The 1974 FLSA amendments themselves, which brought federal workers within the coverage of the FLSA, did not exclude patient workers from the act's coverage. However, other legislation and implementing regulations have exempted certain types of workers from some or all requirements of the FLSA.
The Department of Labor has issued regulations under the FLSA, including the Fair Labor Standards Amendments of 1986,  which apply specifically to "patient workers." These regulations, found in 29 C.F.R. Part 525 (1994), define a patient worker as a worker with a disability (one whose earning or productive capacity is impaired by a physical or mental disability, including those related to age or injury) employed by a hospital or institution providing residential care where such worker receives treatment or care without regard to whether such worker is a resident of the establishment. 29 C.F.R. Sec. 525.3(d) and (e). In determining whether an employment relationship exists that would bring such an individual within the coverage of the FLSA, the regulations specifically exempt individuals who voluntarily participate in activities such as making craft products which become the property of the individual or all the funds resulting from the sale of the products are divided among the participants in the activity or are used in purchasing additional materials to make craft products. 29 C.F.R. Sec. 525.3(g). The regulations also state that a patient worker does not become an employee by merely performing personal housekeeping chores, such as maintaining his or her own quarters or receiving a token remuneration in connection with such services. 5 C.F.R. Sec. 525.4. In addition, with respect to a patient worker where an employment relationship is deemed to exist, and the individual's earning or productive capacity is impaired to the extent that the individual is unable to earn at least the applicable FLSA minimum wage, the regulations provide that the individual may be paid a special lower minimum wage upon the Department of Labor issuing a certificate authorizing such lower wage. 29 C.F.R. Secs. 525.5(a) and 525.7, et seq.

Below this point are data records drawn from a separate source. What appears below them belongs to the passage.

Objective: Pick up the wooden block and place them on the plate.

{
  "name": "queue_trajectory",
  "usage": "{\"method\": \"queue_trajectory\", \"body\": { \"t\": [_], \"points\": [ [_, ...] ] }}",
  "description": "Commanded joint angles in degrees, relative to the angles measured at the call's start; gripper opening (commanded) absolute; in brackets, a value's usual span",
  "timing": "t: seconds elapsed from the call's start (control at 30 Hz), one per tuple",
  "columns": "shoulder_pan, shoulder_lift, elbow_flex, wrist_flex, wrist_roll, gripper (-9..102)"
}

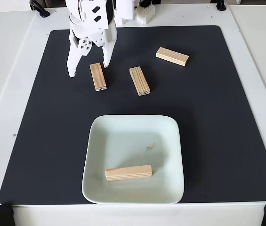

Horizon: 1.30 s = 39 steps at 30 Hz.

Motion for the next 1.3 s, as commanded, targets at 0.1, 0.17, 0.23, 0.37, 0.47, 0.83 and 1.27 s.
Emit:
{"method": "queue_trajectory", "body": {
  "t": [0.1, 0.17, 0.23, 0.37, 0.47, 0.83, 1.27],
  "points": [
    [-0.53, -0.18, -0.62, -0.18, 1.67, 39],
    [-0.62, -0.26, -0.53, -0.7, 2.46, 39],
    [-1.23, -0.26, 0.0, -2.46, 2.72, 39],
    [-1.76, -0.35, 0.18, -3.78, 3.34, 37],
    [-1.76, -1.76, 0.0, -3.78, 3.34, 33],
    [-1.67, -5.36, -0.62, -5.36, 3.16, 30],
    [-1.67, -5.1, 0.35, -6.33, 3.25, 0]
  ]
}}
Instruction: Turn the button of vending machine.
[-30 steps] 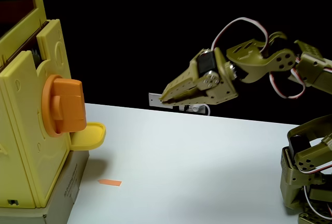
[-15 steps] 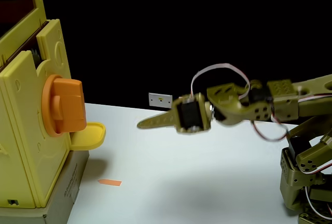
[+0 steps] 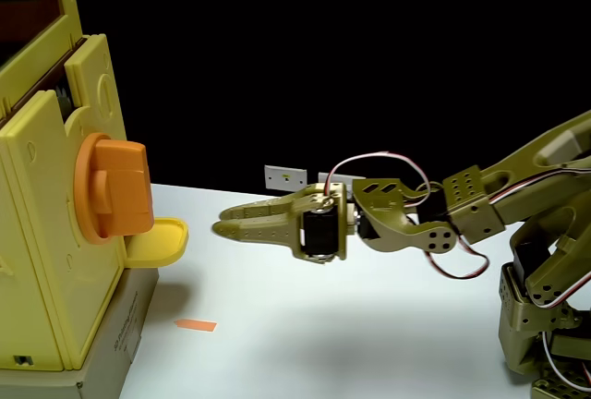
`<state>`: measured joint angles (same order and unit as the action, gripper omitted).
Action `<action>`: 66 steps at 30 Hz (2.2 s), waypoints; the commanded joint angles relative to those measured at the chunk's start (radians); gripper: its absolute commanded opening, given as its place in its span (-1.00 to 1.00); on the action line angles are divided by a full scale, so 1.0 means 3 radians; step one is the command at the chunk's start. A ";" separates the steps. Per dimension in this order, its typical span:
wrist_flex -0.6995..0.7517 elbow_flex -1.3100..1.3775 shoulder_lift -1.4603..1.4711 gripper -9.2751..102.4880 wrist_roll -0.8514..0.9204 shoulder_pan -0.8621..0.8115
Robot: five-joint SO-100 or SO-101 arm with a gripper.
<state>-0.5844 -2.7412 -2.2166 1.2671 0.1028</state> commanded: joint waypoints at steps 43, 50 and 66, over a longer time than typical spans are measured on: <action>-0.0562 0.2311 0.2357 -0.35 -0.0118 -0.0486; -0.0557 0.2465 0.2480 -0.43 -0.0087 -0.0476; -0.0741 0.2352 0.2470 -0.79 0.0010 -0.0414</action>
<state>-0.7839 -2.0479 -1.4665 1.2502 -0.0245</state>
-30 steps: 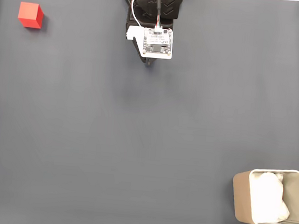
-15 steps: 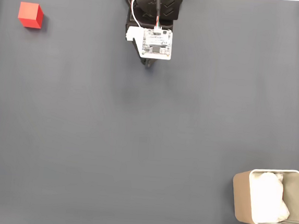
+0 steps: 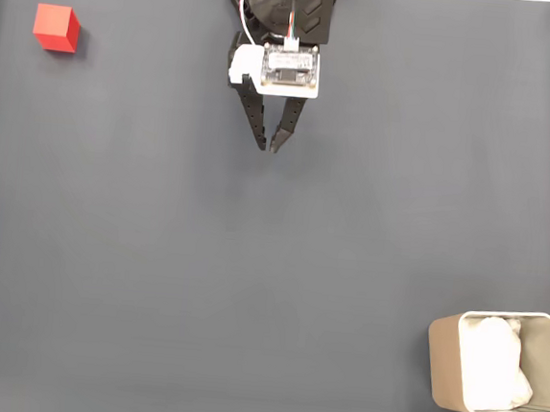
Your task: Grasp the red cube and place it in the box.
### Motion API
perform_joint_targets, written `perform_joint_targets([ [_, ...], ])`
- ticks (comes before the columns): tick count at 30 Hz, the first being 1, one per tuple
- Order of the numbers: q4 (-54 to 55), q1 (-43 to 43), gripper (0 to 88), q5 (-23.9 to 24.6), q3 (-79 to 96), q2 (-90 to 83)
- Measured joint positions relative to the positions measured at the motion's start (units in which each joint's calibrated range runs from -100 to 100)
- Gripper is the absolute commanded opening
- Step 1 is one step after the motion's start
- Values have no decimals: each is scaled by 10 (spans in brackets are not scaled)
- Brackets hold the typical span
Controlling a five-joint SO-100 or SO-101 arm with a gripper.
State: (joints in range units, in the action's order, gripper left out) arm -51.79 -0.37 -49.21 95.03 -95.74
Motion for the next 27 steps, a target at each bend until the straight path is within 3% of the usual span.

The regulatory provisions referred to above appear to apply to patient workers in both nonfederal and federal institutions, unless such workers are otherwise exempted by law, such as in the case of VA Incentive Therapy Program participants discussed earlier.
We note that Mr. Brown, on behalf of a disabled veteran patient at the Canandaigua, New York VA Center, has stated that in the past VA treatment staff placed disabled veterans in work assignments that were not exempt from FLSA coverage, but for which the veterans were not paid FLSA wages. However, Mr. Brown has not presented evidence to support his allegations. We have no independent information in regard to the types of work assignment to which Mr. Brown refers or to whether such assignment would be considered exempt from FLSA coverage or subject to the special reduced wage under the FLSA regulations discussed above, or exempt under the VA Incentive Therapy Program discussed in our February 3, 1995, letter. Also, as noted in our February 3 letter, the agencies with primary jurisdiction over this matter, VA and OPM, have responded to Mr. Brown's concerns, and neither has found support for his position.
As you requested, we are enclosing a duplicate of this letter and the correspondence from Mr. Brown you forwarded to us. We also are enclosing two copies of the regulations referred to above.
We trust this is responsive to your inquiry.
1. Pub. L. No. 93-259, 88 Stat. 55, April 8, 1974.
2. Pub. L. No. 99-486, 100 Stat. 1229, Oct. 16, 1986, codified at 29 U.S.C. Sec. 214(c) (1988), which includes provisions applicable to patient workers.